Ad Vingerhoets, professor de psicologia clínica da Universidade de Tilburgo, na Holanda, que cunhou, nos anos 2000, o termo síndrome do lazer

O que justifica pessoas doentes quando tiram férias? E quais são as consequências?

Creio que elas possam sofrer de um desequilíbrio entre trabalho e lazer/ausência de trabalho. Eu não ficaria surpreso se isso pudesse ter impacto sobre o bem-estar dos funcionários, tanto diretamente quanto por meio de possíveis efeitos negativos sobre a qualidade dos relacionamentos com parceiros, por exemplo.

O que mudou desde que o senhor começou a desenvolver essa pesquisa (no início dos anos 2000), tendo em vista a popularização de novas tecnologias, que tendem a nos manter mais conectados?

Infelizmente, não fizemos um acompanhamento, mas espero que algum dia um investigador deseje abordar o tópico. A linha entre o trabalho e o privado realmente parece desaparecer, embora também tenha ouvido falar de empresas que impedem seus funcionários de responder e-mails ou chamadas telefônicas fora do horário comercial.

O senhor recebeu algumas críticas de que a pesquisa tenha se baseado, principalmente, na memória das pessoas. O que você tem a dizer sobre isso?

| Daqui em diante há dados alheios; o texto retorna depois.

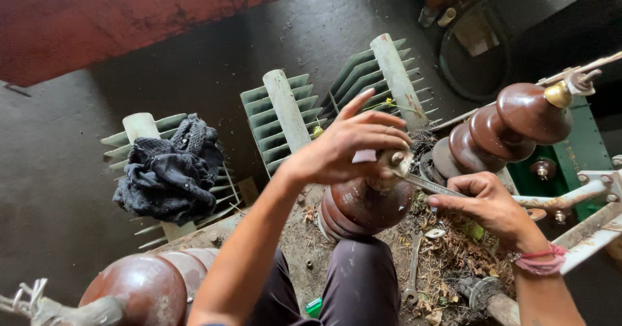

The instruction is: The person uses a wrench to tighten a bolt on a brown insulator attached to electrical equipment. They adjust the wrench and their grip multiple times to secure the connection.

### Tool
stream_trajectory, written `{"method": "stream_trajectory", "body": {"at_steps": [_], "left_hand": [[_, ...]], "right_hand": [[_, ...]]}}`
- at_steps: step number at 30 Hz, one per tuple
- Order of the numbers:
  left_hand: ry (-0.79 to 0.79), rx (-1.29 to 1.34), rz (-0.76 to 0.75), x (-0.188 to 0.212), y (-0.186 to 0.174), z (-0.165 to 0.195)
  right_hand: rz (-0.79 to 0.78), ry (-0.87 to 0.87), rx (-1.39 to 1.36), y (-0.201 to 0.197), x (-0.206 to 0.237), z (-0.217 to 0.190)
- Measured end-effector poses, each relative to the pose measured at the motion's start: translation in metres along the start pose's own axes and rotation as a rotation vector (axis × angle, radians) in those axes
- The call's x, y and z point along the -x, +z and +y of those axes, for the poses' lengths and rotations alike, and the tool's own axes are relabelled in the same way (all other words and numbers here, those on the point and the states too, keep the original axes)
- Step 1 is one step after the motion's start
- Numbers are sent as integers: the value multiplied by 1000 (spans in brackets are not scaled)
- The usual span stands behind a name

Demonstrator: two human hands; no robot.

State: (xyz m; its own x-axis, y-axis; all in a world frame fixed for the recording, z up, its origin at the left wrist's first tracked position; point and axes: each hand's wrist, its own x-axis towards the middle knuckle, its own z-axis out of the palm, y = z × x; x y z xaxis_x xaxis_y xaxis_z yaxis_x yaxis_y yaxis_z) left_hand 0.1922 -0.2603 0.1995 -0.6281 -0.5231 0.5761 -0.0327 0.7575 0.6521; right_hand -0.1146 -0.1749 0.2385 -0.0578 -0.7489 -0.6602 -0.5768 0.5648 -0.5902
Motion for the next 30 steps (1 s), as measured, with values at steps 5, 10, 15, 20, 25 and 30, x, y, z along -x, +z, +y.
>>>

Está certo. Um estudo não é um só estudo, ele precisa ser replicado, como qualquer outro, de preferência com um design mais forte, medidas objetivas, e com atenção adequada a algumas outras explicações possíveis. Serei o último a dizer que esse é um estudo perfeito, que produziu uma resposta definitiva. É assim que a ciência funciona – todo estudo precisa ser replicado por outros pesquisadores.